_Task:_
Please keep to the lines below from the one with "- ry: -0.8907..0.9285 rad" through the one with "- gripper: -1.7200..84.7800", and restate them word for word, ends included.

_Exercise data:_
···

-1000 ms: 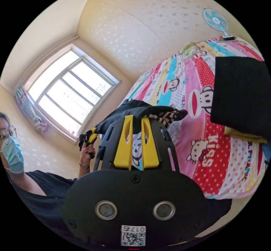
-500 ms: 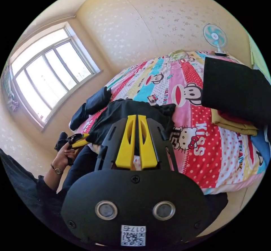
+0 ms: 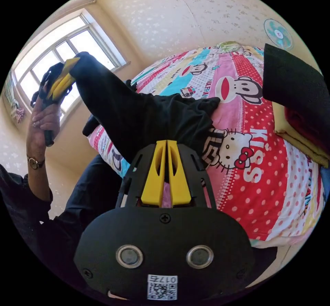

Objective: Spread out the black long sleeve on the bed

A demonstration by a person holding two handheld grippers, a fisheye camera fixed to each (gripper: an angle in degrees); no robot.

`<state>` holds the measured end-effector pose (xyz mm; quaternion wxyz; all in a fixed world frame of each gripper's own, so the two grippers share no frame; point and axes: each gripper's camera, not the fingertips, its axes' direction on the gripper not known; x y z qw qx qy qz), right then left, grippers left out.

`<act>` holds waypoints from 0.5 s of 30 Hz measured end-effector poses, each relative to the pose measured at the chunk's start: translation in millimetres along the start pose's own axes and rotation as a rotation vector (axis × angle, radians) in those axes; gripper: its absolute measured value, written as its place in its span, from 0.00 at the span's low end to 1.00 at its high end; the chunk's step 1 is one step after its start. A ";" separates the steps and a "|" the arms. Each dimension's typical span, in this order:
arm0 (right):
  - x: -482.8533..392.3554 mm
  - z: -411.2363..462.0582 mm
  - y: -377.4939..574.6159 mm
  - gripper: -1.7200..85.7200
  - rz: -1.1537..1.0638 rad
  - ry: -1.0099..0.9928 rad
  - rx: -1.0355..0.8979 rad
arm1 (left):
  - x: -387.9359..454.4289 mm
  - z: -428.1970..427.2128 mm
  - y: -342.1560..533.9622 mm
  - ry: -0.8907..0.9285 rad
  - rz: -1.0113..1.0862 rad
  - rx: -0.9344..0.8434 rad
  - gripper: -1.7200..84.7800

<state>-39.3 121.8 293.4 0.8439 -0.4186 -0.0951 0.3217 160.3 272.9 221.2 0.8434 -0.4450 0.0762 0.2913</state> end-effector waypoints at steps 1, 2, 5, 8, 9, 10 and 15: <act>15.1 -14.7 1.6 0.03 0.044 0.010 0.047 | -1.4 37.8 0.7 0.000 -0.004 -0.077 0.07; 23.2 -21.3 2.3 0.03 0.071 0.022 0.065 | -3.9 68.1 6.9 -0.009 -0.012 -0.136 0.08; 65.4 -46.2 2.0 0.03 0.216 0.100 0.102 | -10.2 98.8 32.5 0.074 -0.006 -0.172 0.12; 98.5 -65.2 0.0 0.03 0.277 0.016 0.143 | -20.5 82.4 59.3 0.076 -0.029 -0.129 0.13; 106.7 -72.1 -0.9 0.04 0.283 -0.031 0.175 | -23.7 74.8 65.1 0.049 -0.045 -0.108 0.13; 111.0 -78.5 -2.4 0.04 0.274 -0.067 0.212 | -30.8 58.2 77.1 -0.018 -0.083 -0.061 0.13; 105.0 -97.1 -14.5 0.10 0.170 -0.156 0.355 | -75.0 1.6 133.4 -0.364 -0.334 0.106 0.19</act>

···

_Solution:_
  - ry: -0.8907..0.9285 rad
  - rz: -1.0113..1.0862 rad
  - rx: -0.9344..0.8434 rad
  - gripper: -1.7200..84.7800

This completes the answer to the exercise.